第50章 不辞而别
瑞德站在塔拉庄园二楼客房的窗前,十月午后三点的阳光柔和地照进窗前的桌面上,本该是让人舒适惬意的,只可惜窗外破败的战场遗迹破坏了这份应有的属于乡间的宁静祥和的氛围。那原本是一片棉花田,十月正该是棉花收获的时间,如果没有被放火烧过,它们应该像成片的云朵般铺展开来,一团团一簇簇,紧挨着露不出地面来。可惜现在它们却像是年迈的流浪汉的十年没搭理过的头顶,这块是秃那块是癞痢,零星斜插着残活的蔫巴苗和焦黑的枯枝,好似流浪汉头顶打结灰污的毛发。那本该犹如云朵般柔软洁白的棉花团,此刻竟也似流浪汉散落发间的头皮屑,或脓包,瞧不出一点美丽可爱的模样了。
瑞德看见奥哈拉家的人在这片残田上收棉花,他们小心地在流浪汉的癞痢和污发之中翻找着,取下那零星的洁白。他看见思嘉在田间采棉,她反复地弓腰——直起——再弓腰,后来她蹲在了田间,而后她又跪行了起来,最后她一只腿跪着,一只腿支着,犹如绅士求婚般的姿势在行陇间蹭行……大抵这是最舒服的采棉姿势了,之后她就没再换过造型了。显然,这是一位农种的门外汉,瑞德从没见过哪个黑人会用这种姿势采棉,但他不得不承认,这个姿势确实会令肌肉很轻松,只是将压力全部交给了腿骨。
他看到她的右手在棉团上留下点点粉红色的血迹,他知道那是她手心的那道划痕又感染皲裂开了。因为厌倦了每天换布条包扎,清洗消毒这一类工作,因为讨厌这些布条让手指变得不够灵活,也因为恐惧于从肉中扯下布絮,自十月之后她便不再在右手缠布了,像那些中年黑人一样,裸着一双手采棉。
瑞德难以遏制地回想起自己在贫民窟中艰难讨生的五年时光。原来痛苦的回忆是不会因美好而消散的。
今天的美国政客们到处宣扬着资本主义是多么的先进,农业经济是多么的应该被彻底取缔。事实上,瑞德有幸见过英国农业的工业化,他完全不觉得那比奴隶制好到哪里去。

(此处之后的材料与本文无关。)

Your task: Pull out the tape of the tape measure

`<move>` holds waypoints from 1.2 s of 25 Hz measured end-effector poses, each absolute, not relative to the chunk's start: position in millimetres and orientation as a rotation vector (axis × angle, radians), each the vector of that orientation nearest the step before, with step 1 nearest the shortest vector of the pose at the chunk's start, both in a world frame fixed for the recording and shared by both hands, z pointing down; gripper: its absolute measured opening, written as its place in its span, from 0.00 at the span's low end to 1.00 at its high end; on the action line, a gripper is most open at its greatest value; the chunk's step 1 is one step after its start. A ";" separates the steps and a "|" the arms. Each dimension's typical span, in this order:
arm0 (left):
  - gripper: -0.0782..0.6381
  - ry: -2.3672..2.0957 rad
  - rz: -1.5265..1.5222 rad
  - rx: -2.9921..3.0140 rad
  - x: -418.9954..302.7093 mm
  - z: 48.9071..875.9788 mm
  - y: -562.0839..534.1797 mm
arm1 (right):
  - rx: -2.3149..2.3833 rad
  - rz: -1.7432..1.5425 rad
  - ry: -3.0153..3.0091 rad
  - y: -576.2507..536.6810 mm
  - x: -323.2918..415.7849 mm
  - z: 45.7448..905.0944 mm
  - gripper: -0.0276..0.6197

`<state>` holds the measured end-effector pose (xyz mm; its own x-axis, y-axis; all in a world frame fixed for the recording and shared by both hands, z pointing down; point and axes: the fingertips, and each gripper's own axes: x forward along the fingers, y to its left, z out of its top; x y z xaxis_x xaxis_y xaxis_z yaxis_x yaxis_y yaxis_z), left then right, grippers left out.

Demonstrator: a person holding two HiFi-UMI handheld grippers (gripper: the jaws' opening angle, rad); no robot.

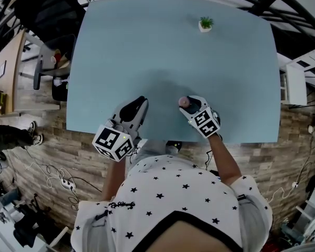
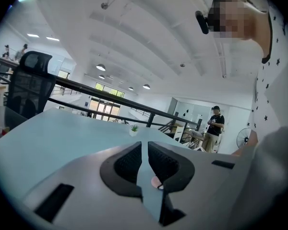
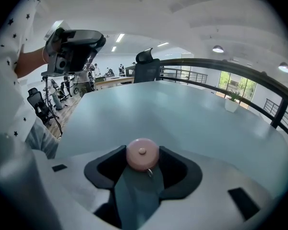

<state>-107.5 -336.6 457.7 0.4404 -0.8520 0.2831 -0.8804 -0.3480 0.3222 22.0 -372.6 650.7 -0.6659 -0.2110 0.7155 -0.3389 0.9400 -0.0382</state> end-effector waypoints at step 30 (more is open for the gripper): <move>0.28 -1.166 -0.031 2.324 -30.3 439.6 -309.2 | 0.664 -0.147 -2.641 -333.0 45.3 482.5 0.37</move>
<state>-30.3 -309.2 439.6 0.6264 -0.7503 0.2113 -0.7380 -0.4836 0.4706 45.3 -333.0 482.5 -0.8016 -0.4734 0.3651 -0.4298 0.8808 0.1984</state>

当年他只是个小商人,总要面临生意不景气的时候,因此不得不在吃不起饭时去打短工。工厂需要人他就进工厂,农田需要人他就下农田。英国的大地主会雇佣经理打理农田,然后经理会在春季时招募来一群耕地工人,按期给这些工人发工资,等到入冬了之后,这些工人就会全部失业,只能等待明年的春天。收成好不好,和这些工人都不相干。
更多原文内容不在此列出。